Exercise
An exact reproduction is needed of every line from the beginning of the data down to and including the line that contains "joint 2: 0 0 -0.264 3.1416", minus the pictures.

■ ■ ■ ■

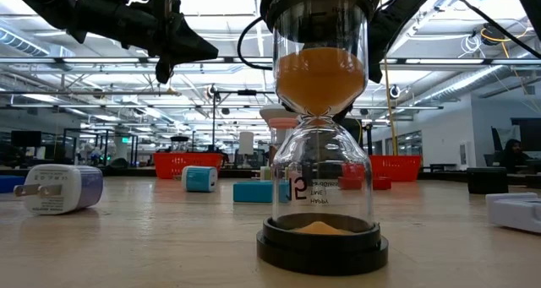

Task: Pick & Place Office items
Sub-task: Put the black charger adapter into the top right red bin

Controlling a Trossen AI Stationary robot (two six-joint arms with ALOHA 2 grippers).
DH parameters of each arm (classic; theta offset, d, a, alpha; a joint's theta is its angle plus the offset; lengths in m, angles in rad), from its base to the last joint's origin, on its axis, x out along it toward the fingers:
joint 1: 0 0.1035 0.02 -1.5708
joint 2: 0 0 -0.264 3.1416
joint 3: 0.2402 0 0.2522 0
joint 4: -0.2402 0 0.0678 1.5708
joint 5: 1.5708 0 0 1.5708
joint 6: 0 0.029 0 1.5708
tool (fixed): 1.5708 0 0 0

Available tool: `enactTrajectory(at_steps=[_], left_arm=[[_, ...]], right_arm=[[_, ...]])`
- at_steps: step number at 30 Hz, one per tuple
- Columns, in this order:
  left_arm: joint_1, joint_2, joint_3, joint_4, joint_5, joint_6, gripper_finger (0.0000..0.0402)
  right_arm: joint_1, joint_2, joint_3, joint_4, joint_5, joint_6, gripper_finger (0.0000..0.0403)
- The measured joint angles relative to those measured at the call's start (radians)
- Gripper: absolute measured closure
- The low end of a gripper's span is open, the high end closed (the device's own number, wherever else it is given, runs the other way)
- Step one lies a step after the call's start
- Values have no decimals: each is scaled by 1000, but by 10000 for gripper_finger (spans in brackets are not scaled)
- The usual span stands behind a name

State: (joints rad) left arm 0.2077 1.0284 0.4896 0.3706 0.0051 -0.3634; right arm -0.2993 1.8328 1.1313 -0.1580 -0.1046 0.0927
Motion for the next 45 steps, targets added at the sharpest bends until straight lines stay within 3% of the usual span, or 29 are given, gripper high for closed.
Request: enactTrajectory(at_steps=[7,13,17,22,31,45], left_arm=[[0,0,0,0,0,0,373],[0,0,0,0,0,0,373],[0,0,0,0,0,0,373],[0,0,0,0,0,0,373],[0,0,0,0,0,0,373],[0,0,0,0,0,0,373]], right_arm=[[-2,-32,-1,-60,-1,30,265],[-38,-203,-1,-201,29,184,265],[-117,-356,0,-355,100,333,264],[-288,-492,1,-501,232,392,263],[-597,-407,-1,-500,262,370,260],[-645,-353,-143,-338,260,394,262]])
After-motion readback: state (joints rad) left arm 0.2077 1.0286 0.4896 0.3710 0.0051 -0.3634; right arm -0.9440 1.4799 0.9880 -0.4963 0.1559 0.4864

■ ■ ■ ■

The completed task
Task: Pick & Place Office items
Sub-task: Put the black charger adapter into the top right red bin

Controlling a Trossen AI Stationary robot (two six-joint arms with ALOHA 2 grippers).
DH parameters of each arm (classic; theta offset, d, a, alpha; a joint's theta is its angle plus the offset; lengths in m, angles in rad), from its base to the last joint's origin, on its axis, x out along it toward the fingers:
joint 1: 0 0.1035 0.02 -1.5708
joint 2: 0 0 -0.264 3.1416

This is the complete output for the exercise.